Problem to work on – Scan the entries below for the word "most". Copy out every line in which it occurs.

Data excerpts
# # # # #
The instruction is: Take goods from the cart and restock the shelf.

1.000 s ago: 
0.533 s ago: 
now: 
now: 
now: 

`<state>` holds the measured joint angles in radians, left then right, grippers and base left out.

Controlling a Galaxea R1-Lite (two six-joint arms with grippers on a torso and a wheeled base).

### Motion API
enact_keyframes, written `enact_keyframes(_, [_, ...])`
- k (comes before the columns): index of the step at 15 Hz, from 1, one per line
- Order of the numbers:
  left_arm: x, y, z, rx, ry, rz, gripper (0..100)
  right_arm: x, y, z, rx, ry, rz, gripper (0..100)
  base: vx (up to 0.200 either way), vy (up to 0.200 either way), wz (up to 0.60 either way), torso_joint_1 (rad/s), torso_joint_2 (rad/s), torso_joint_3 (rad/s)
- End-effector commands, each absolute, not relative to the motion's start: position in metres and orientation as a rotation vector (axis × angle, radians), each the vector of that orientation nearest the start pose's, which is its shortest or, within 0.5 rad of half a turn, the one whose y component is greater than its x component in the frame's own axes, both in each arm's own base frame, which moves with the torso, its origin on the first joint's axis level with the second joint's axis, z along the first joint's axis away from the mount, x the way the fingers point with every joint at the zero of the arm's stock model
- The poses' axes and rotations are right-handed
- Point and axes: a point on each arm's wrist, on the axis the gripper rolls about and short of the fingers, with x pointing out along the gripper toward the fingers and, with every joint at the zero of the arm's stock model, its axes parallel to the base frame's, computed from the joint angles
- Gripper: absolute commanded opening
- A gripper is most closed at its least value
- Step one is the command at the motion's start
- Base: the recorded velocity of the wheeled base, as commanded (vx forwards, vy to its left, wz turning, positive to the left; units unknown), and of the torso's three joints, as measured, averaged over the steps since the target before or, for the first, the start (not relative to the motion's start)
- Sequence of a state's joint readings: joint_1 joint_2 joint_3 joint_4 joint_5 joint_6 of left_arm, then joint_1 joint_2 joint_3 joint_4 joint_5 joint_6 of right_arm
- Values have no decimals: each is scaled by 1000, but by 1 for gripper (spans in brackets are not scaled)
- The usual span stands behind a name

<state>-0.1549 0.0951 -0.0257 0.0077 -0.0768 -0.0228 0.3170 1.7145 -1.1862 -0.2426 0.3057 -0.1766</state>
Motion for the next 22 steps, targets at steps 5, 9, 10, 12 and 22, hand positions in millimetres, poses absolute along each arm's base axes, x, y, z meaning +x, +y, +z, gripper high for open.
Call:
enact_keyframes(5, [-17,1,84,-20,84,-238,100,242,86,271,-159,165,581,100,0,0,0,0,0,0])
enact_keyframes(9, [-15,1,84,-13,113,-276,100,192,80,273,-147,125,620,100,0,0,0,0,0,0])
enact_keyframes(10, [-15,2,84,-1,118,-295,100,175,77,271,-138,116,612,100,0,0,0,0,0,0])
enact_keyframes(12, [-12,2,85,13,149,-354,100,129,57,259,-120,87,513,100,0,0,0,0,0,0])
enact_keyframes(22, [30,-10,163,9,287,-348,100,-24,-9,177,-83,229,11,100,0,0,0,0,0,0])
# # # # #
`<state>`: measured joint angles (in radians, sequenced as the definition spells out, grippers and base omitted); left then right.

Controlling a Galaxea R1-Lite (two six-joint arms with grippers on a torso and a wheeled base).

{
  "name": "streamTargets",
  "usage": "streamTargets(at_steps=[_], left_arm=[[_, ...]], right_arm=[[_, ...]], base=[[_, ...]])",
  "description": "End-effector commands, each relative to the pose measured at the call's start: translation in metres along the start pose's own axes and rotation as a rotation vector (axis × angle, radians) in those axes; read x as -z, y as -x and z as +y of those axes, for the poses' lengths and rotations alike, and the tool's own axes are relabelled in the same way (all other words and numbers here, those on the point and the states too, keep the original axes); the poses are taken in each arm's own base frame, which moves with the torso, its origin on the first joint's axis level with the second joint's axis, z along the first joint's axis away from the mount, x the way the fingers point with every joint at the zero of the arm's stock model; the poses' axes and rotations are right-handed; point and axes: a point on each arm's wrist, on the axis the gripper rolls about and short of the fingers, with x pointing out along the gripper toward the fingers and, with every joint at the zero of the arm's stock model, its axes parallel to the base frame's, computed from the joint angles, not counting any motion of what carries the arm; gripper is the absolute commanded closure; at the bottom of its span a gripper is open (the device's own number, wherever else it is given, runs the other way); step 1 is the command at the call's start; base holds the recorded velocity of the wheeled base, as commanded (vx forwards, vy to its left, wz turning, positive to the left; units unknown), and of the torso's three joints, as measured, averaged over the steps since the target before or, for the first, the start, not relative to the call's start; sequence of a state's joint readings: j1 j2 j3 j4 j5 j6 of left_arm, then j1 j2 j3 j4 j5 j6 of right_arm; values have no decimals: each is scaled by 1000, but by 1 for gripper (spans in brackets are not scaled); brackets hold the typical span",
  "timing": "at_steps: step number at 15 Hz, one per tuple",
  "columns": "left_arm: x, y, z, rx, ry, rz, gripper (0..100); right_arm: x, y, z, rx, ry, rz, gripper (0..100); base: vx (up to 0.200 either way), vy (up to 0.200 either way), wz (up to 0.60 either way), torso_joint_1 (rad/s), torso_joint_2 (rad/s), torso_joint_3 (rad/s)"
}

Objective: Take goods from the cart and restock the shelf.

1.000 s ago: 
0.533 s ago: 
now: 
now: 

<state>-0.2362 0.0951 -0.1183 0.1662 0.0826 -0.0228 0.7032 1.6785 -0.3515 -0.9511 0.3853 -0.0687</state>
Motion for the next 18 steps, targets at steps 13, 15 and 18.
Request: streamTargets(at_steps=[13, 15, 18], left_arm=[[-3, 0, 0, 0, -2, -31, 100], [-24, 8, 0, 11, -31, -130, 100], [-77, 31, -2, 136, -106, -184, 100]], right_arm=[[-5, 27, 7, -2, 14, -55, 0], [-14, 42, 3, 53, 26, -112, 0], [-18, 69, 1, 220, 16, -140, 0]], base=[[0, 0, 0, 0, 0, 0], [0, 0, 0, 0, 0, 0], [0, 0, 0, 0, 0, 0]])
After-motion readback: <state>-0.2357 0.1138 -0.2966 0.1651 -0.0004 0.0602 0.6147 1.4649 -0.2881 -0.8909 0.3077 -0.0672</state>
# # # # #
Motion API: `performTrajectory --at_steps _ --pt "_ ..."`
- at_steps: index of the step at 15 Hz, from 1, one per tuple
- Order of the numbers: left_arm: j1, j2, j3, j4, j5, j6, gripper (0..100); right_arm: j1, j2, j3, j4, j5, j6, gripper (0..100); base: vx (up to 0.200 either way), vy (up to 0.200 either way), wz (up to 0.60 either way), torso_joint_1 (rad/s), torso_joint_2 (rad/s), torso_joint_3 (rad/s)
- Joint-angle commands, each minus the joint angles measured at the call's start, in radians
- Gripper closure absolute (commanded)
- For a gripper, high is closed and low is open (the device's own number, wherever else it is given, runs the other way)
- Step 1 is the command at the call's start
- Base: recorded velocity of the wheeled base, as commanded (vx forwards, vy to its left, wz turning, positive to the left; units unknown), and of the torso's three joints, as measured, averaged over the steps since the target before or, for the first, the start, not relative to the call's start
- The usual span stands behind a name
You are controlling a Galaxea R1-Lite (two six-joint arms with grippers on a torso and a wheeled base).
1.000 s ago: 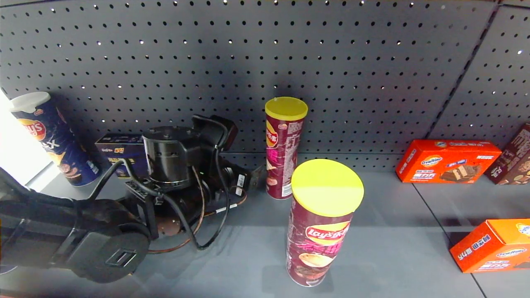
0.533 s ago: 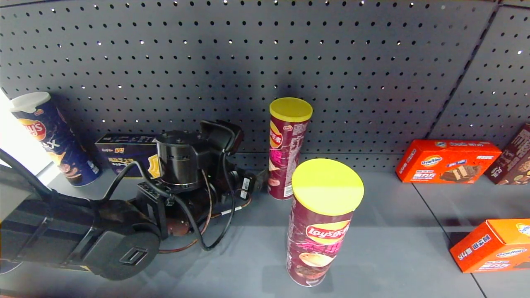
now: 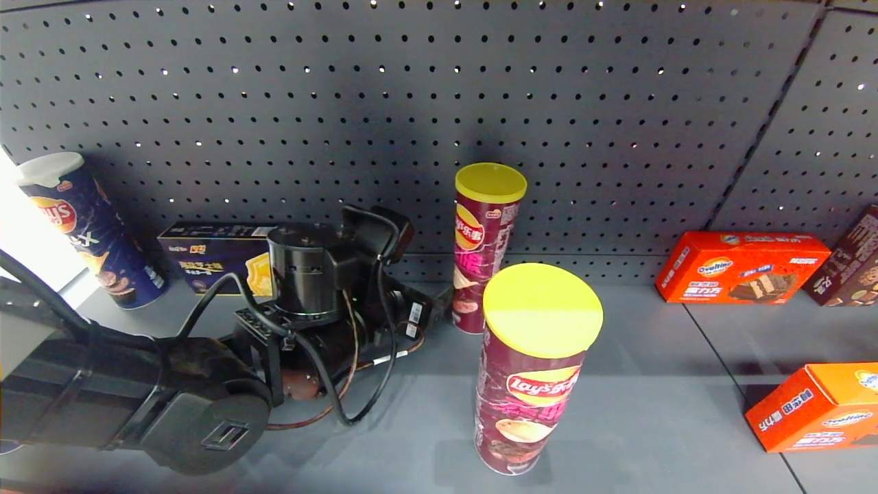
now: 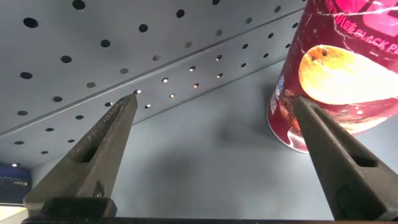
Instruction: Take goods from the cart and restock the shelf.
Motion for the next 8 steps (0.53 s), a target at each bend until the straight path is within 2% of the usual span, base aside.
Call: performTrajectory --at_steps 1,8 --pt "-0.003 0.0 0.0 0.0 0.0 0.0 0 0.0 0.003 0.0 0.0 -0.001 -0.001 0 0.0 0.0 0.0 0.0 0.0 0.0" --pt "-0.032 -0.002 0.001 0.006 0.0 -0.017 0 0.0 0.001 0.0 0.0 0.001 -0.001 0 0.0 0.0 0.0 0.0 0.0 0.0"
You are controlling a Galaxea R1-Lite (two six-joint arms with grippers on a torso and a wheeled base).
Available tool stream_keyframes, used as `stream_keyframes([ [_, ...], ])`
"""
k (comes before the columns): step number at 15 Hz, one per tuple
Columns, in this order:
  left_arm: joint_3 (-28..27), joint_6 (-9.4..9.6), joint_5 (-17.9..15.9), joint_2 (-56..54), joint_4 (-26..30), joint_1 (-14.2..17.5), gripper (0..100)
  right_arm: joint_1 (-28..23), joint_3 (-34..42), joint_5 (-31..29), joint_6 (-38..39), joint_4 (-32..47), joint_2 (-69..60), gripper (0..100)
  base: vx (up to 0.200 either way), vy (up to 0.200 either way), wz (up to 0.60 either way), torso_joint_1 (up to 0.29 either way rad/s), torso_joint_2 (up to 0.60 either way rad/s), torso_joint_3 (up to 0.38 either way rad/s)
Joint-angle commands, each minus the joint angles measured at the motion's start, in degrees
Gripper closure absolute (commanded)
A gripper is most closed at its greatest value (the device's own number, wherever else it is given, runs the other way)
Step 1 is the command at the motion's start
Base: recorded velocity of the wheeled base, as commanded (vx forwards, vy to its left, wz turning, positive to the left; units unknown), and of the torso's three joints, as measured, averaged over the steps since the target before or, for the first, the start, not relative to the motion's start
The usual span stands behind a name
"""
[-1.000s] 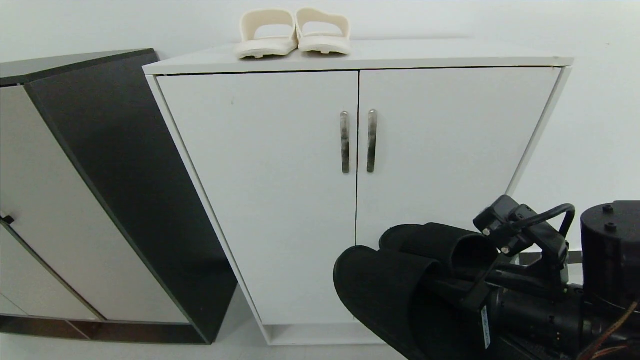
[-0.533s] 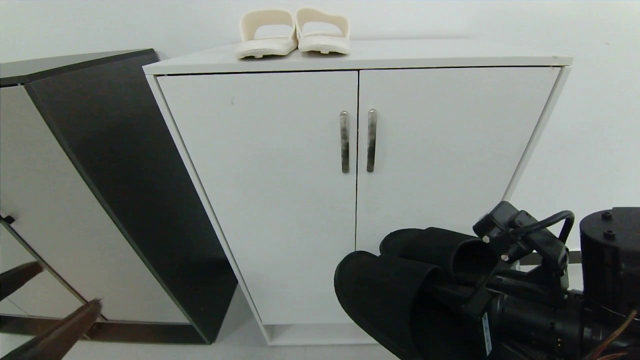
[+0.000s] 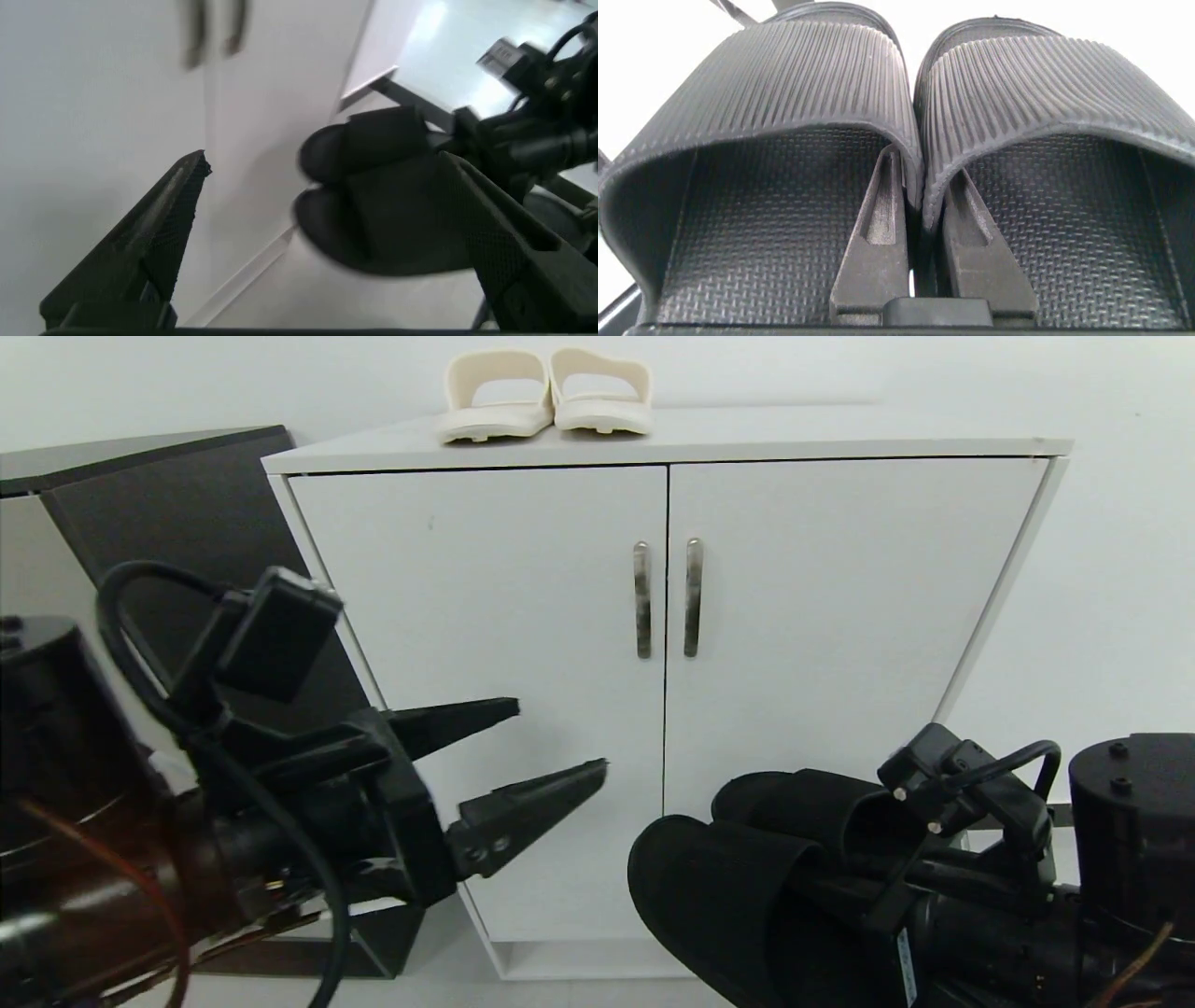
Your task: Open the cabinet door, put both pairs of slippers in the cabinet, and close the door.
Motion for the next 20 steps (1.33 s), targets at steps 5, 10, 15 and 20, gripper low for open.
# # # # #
Answer space –
- A gripper is most closed at its least value
A gripper is most closed at its greatest value (the device's own number, wherever else it is given, runs the other way)

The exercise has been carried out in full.